Torsion of the Testis

Authored by , Reviewed by Dr Colin Tidy | Last edited | Meets Patient’s editorial guidelines

This article is for Medical Professionals

Professional Reference articles are designed for health professionals to use. They are written by UK doctors and based on research evidence, UK and European Guidelines. You may find the Torsion of the Testis article more useful, or one of our other health articles.


Treatment of almost all medical conditions has been affected by the COVID-19 pandemic. NICE has issued rapid update guidelines in relation to many of these. This guidance is changing frequently. Please visit https://www.nice.org.uk/covid-19 to see if there is temporary guidance issued by NICE in relation to the management of this condition, which may vary from the information given below.

Torsion of the testis may more accurately be called torsion of the spermatic cord. It causes occlusion of testicular blood vessels and, unless prompt action is taken, rapidly leads to ischaemia, resulting in loss of the testis (germ cells are the most susceptible cell line to ischaemia).

  • Torsion occurs in boys of any age. It can occur in the first year of life but most commonly in those aged 12-18 years, with peak incidence between 13-16 years[1].
  • Annual incidence in the USA is 1 per 4,000 males younger than 25 years of age.
  • There were 3,304 episodes of torsion of the testis in England in 2013/14, of which 2,501 were in children.
  • 4-8% of torsions are caused by trauma.
  • Some boys and men give a history of previous episodes of severe, self-limiting scrotal pain and swelling, which is assumed to be spontaneous torsion and resolution.

Two types of testicular torsion may occur: intravaginal and extravaginal.

Intravaginal torsion is secondary to the lack of normal fixation of the posterior lateral aspect of the testes to the tunica vaginalis.

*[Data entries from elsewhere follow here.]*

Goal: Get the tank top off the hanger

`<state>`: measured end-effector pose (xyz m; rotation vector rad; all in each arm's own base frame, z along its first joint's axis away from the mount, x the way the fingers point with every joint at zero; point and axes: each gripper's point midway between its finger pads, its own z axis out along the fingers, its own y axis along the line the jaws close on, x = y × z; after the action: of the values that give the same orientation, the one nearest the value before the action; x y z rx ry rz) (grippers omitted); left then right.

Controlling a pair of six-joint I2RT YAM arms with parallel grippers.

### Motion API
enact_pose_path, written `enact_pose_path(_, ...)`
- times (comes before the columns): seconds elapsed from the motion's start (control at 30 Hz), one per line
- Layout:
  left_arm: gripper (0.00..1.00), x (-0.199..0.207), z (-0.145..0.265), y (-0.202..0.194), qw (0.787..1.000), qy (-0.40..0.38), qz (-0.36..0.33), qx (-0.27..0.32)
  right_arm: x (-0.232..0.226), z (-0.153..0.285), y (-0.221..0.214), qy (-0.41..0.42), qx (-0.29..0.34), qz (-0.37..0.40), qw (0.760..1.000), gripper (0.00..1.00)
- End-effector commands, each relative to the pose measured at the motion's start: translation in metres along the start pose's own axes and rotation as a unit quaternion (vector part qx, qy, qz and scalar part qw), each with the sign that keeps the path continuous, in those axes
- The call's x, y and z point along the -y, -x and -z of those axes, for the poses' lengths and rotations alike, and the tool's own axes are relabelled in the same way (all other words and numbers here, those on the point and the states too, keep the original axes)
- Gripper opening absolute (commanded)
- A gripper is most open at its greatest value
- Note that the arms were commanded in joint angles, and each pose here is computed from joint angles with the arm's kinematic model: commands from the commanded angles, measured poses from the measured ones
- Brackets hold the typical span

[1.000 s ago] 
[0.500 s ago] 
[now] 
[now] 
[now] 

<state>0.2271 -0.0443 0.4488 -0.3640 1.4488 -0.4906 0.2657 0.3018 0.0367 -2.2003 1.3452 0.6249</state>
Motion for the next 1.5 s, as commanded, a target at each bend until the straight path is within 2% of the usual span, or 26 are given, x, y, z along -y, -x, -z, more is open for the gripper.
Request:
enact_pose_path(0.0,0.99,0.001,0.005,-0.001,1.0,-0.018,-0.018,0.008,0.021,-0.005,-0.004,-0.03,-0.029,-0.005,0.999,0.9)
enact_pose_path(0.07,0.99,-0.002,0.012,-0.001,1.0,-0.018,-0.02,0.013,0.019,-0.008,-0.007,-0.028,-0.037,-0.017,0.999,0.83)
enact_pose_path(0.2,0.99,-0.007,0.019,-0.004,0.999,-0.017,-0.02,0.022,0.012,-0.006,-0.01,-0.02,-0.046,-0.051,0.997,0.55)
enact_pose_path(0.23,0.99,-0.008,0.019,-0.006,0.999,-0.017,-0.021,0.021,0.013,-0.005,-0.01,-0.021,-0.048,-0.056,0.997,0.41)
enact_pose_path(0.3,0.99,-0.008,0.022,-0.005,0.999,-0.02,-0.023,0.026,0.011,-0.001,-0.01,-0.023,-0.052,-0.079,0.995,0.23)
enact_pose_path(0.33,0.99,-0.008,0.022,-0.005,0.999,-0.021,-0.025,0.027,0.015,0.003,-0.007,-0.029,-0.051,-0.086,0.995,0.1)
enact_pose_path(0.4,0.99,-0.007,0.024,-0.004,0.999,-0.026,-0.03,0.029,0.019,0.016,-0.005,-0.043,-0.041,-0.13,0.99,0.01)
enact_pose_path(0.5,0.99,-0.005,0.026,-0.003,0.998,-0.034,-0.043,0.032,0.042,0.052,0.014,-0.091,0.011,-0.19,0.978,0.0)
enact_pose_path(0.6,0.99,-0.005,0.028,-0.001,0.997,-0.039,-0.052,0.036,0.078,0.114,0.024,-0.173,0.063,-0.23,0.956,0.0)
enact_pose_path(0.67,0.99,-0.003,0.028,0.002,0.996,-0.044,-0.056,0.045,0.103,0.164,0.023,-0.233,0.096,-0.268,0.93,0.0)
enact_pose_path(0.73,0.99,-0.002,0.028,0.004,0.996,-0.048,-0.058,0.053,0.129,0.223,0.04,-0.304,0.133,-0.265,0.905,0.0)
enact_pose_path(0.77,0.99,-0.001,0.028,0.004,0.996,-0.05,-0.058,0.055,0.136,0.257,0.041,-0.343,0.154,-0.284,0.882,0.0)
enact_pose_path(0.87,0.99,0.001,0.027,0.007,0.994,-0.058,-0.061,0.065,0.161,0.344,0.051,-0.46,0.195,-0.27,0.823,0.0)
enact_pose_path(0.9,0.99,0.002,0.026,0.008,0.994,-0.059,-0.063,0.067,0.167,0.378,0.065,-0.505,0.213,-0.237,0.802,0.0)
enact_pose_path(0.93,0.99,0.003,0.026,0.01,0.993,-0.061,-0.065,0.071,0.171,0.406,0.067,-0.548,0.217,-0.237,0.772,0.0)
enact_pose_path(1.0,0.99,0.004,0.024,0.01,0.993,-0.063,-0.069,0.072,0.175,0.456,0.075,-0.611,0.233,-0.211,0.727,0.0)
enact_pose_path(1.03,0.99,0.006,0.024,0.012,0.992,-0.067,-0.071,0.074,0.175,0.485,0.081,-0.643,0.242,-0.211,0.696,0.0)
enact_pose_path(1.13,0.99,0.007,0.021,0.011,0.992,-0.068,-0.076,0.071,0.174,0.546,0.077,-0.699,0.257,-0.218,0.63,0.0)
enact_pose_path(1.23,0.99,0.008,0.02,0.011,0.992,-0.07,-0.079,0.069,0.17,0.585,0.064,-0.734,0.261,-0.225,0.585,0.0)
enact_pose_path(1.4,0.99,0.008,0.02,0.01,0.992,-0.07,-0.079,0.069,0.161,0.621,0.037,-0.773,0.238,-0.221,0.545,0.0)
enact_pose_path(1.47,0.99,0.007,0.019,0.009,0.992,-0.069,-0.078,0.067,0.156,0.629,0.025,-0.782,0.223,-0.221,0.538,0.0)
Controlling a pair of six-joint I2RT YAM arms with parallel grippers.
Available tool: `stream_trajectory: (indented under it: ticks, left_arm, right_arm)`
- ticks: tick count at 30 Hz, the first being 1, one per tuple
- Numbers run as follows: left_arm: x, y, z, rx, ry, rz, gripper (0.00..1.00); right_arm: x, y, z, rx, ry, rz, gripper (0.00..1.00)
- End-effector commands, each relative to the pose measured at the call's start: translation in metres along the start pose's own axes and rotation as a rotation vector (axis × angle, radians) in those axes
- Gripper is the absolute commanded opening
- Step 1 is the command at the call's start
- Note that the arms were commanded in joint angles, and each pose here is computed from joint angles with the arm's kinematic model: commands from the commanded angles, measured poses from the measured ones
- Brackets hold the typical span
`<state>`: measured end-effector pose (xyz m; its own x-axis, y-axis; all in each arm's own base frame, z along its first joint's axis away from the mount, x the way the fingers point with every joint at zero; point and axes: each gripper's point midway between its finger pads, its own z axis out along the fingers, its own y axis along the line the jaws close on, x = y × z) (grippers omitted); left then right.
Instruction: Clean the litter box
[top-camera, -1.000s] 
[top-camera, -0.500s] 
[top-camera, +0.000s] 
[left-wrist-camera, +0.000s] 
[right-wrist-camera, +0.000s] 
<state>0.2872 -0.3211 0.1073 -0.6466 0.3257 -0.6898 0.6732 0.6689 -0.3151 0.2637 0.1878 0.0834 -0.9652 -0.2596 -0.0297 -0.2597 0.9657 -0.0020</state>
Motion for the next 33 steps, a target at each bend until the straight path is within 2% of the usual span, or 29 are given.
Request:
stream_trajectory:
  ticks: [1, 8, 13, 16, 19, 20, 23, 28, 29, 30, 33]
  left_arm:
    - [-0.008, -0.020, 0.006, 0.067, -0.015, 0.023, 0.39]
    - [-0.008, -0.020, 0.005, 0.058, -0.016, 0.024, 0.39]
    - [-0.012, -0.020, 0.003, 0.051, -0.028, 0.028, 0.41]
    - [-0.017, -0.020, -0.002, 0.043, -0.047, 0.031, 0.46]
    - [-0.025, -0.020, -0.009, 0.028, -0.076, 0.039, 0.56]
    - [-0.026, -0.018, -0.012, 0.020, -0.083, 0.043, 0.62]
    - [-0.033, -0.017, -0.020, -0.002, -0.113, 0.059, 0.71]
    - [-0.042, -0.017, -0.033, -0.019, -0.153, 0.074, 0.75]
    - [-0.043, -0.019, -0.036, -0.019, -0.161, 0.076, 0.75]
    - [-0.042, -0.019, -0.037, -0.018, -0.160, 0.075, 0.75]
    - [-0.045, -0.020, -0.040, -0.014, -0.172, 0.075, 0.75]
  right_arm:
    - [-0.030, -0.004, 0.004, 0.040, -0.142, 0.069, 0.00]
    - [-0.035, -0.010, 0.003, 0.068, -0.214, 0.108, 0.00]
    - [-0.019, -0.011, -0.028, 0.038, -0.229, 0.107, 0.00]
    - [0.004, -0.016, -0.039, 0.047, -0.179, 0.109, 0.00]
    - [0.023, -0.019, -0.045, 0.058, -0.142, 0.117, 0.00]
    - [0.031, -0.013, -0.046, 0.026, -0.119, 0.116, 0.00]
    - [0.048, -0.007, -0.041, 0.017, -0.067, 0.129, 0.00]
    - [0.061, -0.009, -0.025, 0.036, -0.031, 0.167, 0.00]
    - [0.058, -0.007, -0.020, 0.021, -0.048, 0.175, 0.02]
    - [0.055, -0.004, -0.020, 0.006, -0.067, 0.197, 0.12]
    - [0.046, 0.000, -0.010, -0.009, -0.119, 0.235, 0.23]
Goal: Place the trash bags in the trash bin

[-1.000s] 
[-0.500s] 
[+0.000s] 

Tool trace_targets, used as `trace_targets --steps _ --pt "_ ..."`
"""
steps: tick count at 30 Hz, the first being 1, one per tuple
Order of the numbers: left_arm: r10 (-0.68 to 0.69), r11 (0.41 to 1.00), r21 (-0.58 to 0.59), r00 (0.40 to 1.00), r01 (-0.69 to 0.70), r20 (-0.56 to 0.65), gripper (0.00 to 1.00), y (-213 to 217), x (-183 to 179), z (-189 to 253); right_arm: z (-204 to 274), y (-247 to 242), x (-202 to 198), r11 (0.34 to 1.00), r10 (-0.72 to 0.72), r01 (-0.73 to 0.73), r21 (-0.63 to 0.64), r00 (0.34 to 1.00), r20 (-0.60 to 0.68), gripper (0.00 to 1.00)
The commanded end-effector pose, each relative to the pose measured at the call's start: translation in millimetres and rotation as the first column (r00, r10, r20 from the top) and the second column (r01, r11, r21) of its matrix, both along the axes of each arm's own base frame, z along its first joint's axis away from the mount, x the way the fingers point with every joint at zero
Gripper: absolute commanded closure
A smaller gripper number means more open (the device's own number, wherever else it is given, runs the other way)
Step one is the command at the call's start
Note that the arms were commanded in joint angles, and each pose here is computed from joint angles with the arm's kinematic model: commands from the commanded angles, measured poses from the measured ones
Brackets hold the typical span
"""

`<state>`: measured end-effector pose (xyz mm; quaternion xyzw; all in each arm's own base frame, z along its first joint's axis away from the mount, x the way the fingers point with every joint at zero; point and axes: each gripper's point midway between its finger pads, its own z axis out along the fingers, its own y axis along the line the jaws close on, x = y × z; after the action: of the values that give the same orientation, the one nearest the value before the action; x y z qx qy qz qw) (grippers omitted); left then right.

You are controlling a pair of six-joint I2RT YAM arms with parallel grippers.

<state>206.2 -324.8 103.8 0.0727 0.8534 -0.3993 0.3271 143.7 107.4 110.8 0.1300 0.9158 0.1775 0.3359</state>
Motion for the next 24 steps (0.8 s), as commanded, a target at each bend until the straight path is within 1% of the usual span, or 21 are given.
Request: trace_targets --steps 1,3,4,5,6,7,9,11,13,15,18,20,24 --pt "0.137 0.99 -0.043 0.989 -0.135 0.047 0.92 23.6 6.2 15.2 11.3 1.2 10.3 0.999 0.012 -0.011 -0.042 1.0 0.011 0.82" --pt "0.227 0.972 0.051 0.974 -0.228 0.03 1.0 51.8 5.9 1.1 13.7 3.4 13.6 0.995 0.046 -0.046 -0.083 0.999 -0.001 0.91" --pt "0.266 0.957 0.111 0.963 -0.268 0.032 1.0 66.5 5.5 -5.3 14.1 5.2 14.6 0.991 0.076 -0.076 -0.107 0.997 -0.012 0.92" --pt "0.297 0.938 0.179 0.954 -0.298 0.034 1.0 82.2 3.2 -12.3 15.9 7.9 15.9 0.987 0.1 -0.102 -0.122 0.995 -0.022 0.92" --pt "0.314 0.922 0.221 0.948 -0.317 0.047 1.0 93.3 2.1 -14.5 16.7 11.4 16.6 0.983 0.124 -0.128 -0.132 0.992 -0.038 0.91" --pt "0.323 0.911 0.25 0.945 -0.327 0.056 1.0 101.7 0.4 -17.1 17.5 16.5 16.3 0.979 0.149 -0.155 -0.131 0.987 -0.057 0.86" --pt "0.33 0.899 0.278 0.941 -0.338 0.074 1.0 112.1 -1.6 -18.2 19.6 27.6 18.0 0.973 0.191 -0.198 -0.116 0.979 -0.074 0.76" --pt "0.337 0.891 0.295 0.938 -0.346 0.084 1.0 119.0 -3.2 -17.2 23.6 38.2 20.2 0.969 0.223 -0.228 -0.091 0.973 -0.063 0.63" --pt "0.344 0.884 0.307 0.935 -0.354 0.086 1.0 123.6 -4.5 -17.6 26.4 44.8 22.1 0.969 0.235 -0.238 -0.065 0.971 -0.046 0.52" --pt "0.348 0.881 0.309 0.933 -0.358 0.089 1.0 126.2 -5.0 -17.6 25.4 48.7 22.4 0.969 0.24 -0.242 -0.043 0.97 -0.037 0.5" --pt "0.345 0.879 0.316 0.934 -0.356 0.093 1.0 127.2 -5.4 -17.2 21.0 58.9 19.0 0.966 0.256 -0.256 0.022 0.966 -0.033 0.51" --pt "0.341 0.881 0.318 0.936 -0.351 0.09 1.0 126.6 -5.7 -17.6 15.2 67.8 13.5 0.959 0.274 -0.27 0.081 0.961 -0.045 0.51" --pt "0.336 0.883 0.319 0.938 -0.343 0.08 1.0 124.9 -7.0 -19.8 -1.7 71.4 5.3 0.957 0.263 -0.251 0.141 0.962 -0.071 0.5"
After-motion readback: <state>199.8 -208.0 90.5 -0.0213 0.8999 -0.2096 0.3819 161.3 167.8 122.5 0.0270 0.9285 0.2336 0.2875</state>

This results in the testis being free to swing and rotate within the tunica vaginalis of the scrotum. This defect is referred to as the 'bell-clapper deformity' which is the most common predisposing factor for torsion[1]. This occurs in 12% of all males and is bilateral in around 40% of cases. A high insertion of the tunica vaginalis produces a 'bell-clapper testis' with a horizontal lie rather high in the scrotum. This lie, with the long axis in the horizontal rather than the vertical plain, is usually bilateral.

Extravaginal torsion occurs more often in neonates and occurs in utero or around the time of birth before the testis is fixed in the scrotum by the gubernaculum. Consequently, both the spermatic cord and the tunica vaginalis undergo torsion together, typically in or just below the inguinal canal.

There may be a genetic factor in some cases of torsion.

The sensible clinician should have a very low threshold for suspecting testicular torsion in a boy or man presenting with acute, painful scrotal swelling, particularly if he is younger than 25 years of age.

History

  • There is typically sudden, severe pain in one testis.
  • There may be lower abdominal pain and, in any boy presenting with abdominal pain, the testes should be checked[2].
  • It often comes on during sport or physical activity.
  • There is quite often a history of previous, brief episodes of similar pain. This is presumably torsion that corrected itself.
  • Nausea and vomiting often occur.
  • Occasionally, the symptoms are milder and less acute.
  • Easing pain is not necessarily a good sign of spontaneous resolution. Pain also eases as necrosis sets in.
  • A history of recurrent attacks of severe pain that resolved spontaneously might suggest intermittent testicular torsion and de-torsion.

Examination

Examination is often helpful but normal findings should not preclude further investigation if clinical suspicion is high.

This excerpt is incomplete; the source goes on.